DU VERT DANS LES BULLES
En retard dans la certification bio de son vignoble, la région progresse doucement. Une poignée de vignerons visionnaires ont ouvert la voie qu’empruntent désormais de plus en plus de récoltants-manipulants, soucieux de concilier protection de l’environnement et qualité de leurs vins.

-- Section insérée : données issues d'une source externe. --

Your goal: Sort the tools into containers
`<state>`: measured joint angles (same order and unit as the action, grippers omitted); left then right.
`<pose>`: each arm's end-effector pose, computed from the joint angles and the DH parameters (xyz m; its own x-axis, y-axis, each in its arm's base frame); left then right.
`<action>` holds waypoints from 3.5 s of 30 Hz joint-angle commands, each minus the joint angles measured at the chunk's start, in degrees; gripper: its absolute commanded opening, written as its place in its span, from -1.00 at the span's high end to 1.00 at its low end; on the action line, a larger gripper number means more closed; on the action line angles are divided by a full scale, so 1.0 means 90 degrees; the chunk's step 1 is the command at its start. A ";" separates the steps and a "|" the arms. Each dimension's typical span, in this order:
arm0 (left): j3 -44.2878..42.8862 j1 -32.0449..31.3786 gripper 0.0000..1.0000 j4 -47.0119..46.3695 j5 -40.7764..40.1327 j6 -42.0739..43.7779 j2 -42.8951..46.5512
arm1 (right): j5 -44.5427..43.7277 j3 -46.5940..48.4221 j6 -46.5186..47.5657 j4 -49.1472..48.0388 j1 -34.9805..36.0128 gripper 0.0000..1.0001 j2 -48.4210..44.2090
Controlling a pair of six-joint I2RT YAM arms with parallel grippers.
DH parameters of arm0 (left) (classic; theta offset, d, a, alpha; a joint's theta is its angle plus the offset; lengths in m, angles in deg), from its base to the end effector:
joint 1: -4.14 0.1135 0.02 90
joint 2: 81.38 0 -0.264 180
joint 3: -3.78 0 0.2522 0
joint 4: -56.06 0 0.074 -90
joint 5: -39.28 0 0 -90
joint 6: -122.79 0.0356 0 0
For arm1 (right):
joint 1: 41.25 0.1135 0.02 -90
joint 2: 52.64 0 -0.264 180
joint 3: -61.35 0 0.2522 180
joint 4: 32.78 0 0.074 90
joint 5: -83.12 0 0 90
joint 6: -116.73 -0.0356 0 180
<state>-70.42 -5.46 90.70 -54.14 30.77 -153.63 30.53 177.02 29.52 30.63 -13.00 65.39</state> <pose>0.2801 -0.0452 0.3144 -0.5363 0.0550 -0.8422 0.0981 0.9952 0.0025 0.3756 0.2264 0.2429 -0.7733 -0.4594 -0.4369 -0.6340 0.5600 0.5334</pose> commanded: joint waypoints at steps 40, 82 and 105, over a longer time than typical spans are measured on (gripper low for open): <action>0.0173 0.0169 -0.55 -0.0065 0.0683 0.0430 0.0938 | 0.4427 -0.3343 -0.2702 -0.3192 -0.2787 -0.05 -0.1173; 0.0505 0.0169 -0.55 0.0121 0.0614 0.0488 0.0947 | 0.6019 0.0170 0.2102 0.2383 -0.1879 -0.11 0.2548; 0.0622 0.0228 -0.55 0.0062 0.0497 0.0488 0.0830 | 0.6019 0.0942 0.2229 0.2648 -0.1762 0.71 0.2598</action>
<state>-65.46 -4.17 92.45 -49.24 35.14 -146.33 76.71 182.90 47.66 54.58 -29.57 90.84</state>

Terrible année 2021 : gel, mildiou, la nature n’a pas épargné la Champagne, qui fait pourtant beaucoup d’efforts pour renouer avec une production plus écologique. Le nombre d’exploitations certifiées biologiques ou en conversion, 593 à ce jour, a bondi de 216% en deux ans. Mais derrière ce chiffre spectaculaire, seulement 2 550 hectares, au total, sont passés au vert – sur les 34 300 que compte l’appellation. Soit à peine 7,5 % de la surface viticole, quand la moyenne nationale s’élève à 14 %. Il y a des raisons à cette tardive mise au pli environnemental: à l’issue des trois années de conversion, outre la difficulté de pratiquer une agriculture bio en climat septentrional, la baisse du rendement, les coûts en matériel et en personnel, il faudra aux propriétaires patienter encore deux ou trois ans avant d’imprimer le précieux logo AB sur l’étiquette. Un délai plus long que dans les autres vignobles, lié au mode d’élaboration du champagne (temps de prise de mousse et élevage sur lattes). Pourtant, voilà cinquante ans, cela n’a pas découragé les pionniers Jean-Pierre Fleury, Georges Laval, Jacques Beaufort… de tracer la voie. Comme, plus tard, Pascal Doquet, qui préside aujourd’hui l’Association des champagnes biologiques (ACB): « Rien ne m’a poussé vers le bio, tout m’a retenu ! » Ou encore Eric Rodez, merveilleux conteur du pinot noir d’Ambonnay, qui regrette : « Nous ne sommes pas assez dans cette logique-là, car elle est exigeante : il faut accepter de vivre au rythme de la nature et pas de l’horloge mondiale. » Un précepte qu’il partage avec son fils Mickaël. Les coopératives entrent aussi dans la course sous l’impulsion de leurs membres. Mais elles sont confrontées à un écueil pour généraliser le bio: la multiplication des approvisionnements – jusqu’à 5 000 adhérents chez Nicolas Feuillatte. En attendant, l’option Viticulture Durable en Champagne a séduit 21 % des exploitations. Un label régional plus contraignant que le HVE3 (Haute Valeur Environnementale) mais moins que l’obtention de la petite feuille verte AB. Un premier pas.